Here we would actually define the multilayer bidirectional lstm for the encoder part of our seq2seq (more on this) , we would define our variables here in a name scope that we would call “encoder”.

Here we would use the concept of Dropout , we would use it after each cell in our architecture , it is used to randomly activate a subset of our net, and is used during training for regularization.

with tf.name_scope("encoder"):

            fw_cells = [self.cell(self.num_hidden) for _ in range(self.num_layers)]

            bw_cells = [self.cell(self.num_hidden) for _ in range(self.num_layers)]

            fw_cells = [rnn.DropoutWrapper(cell) for cell in fw_cells]

            bw_cells = [rnn.DropoutWrapper(cell) for cell in bw_cells]
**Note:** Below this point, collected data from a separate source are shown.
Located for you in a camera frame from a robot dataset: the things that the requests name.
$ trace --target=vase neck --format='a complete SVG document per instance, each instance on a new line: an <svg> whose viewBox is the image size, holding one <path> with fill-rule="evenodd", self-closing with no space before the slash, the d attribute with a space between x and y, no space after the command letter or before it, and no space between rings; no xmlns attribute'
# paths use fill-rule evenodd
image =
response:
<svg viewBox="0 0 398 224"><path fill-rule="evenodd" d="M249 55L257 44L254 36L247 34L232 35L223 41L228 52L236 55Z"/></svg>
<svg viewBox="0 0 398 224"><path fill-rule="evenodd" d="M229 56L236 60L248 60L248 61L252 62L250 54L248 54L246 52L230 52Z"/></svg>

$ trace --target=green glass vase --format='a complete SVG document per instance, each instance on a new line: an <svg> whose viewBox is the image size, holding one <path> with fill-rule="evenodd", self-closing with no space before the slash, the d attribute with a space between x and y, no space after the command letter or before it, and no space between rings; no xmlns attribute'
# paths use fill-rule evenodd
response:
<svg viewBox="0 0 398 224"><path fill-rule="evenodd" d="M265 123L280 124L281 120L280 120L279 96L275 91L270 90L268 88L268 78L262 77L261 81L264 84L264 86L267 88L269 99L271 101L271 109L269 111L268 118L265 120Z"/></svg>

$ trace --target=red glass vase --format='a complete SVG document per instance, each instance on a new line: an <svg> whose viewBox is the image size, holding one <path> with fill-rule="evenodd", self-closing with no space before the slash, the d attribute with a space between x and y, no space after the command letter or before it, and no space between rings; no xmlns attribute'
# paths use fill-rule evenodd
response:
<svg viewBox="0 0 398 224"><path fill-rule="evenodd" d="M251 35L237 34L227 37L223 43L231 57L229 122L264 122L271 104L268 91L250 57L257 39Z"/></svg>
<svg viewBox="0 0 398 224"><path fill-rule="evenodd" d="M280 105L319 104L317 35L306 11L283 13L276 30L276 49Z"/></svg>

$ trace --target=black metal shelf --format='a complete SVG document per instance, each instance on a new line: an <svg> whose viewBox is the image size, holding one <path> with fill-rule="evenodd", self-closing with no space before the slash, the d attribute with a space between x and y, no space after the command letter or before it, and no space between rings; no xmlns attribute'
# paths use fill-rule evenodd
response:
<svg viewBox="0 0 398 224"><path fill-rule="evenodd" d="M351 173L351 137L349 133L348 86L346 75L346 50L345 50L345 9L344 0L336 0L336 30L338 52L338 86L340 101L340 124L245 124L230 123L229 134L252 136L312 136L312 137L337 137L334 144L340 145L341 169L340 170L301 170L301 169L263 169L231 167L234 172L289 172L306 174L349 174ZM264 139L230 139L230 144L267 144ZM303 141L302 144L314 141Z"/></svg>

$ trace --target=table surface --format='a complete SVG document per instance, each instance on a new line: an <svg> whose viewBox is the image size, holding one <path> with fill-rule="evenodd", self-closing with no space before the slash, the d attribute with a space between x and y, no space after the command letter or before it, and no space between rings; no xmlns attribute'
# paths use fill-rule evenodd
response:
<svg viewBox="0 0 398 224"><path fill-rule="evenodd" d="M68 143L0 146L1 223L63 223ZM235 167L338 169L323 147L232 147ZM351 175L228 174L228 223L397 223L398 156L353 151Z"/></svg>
Now after defining the forward and backward cells , we would need to actually connect them together to form the bidirectional structure , so we would use stack_bidirectional_dynamic_rnn , which takes all of the following parameters as its inputs

  1. forward cells

  2. Backward Cells

  3. Encoder emb input (input articles in word2vector format)

  4. X_len (length of articles)

  5. Using time_major = True is a bit more efficient because it avoids transposes at the beginning and end of the RNN calculation.
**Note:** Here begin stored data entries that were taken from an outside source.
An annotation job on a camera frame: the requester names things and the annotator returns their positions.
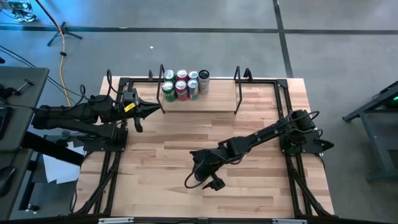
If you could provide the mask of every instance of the red soda can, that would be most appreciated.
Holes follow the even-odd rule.
[[[179,80],[175,83],[175,92],[177,93],[178,100],[185,101],[189,99],[188,86],[184,80]]]
[[[188,82],[188,73],[184,69],[180,69],[177,71],[177,80],[184,80],[185,82]]]

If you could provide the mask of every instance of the concrete floor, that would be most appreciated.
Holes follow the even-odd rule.
[[[114,1],[44,4],[58,21],[67,21],[72,26],[277,27],[271,0],[111,2]],[[395,22],[398,2],[394,0],[280,0],[279,4],[286,29],[398,29]],[[35,26],[50,24],[37,6],[34,10],[40,19]],[[14,22],[0,14],[0,23]],[[231,76],[235,66],[240,65],[249,67],[255,77],[286,77],[278,34],[78,34],[83,40],[66,38],[68,57],[64,67],[67,87],[76,91],[84,83],[88,93],[97,93],[108,68],[114,75],[147,75],[148,69],[157,72],[160,63],[171,69],[206,68],[216,76]],[[48,67],[50,76],[59,80],[62,43],[57,39],[47,47],[52,36],[53,32],[0,30],[0,43],[37,67]],[[377,171],[369,141],[359,121],[346,124],[341,120],[397,80],[397,37],[286,35],[293,75],[305,79],[311,108],[321,111],[316,124],[324,130],[323,138],[335,143],[325,153],[325,163],[331,199],[340,217],[398,222],[398,183],[365,181],[366,174]],[[8,59],[7,66],[24,66],[7,55],[0,55]],[[39,104],[65,105],[66,100],[48,83]],[[57,134],[59,130],[35,132]],[[73,189],[73,184],[38,186],[35,192],[53,192],[32,199],[42,210],[36,215],[14,212],[12,217],[66,214]]]

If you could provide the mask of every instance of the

    encoder_outputs, encoder_state_fw, encoder_state_bw = tf.contrib.rnn.stack_bidirectional_dynamic_rnn( fw_cells, bw_cells, self.encoder_emb_inp, sequence_length=self.X_len, time_major=True, dtype=tf.float32)

Now we would need to actually use the output from this stack_bidirectional_dynamic_rnn function , we mainly need 2 main outputs

  1. encoder_output (would be used in attention calculation) (more on attention)
  2. encoder_state (would be used for the initial state of the decoder)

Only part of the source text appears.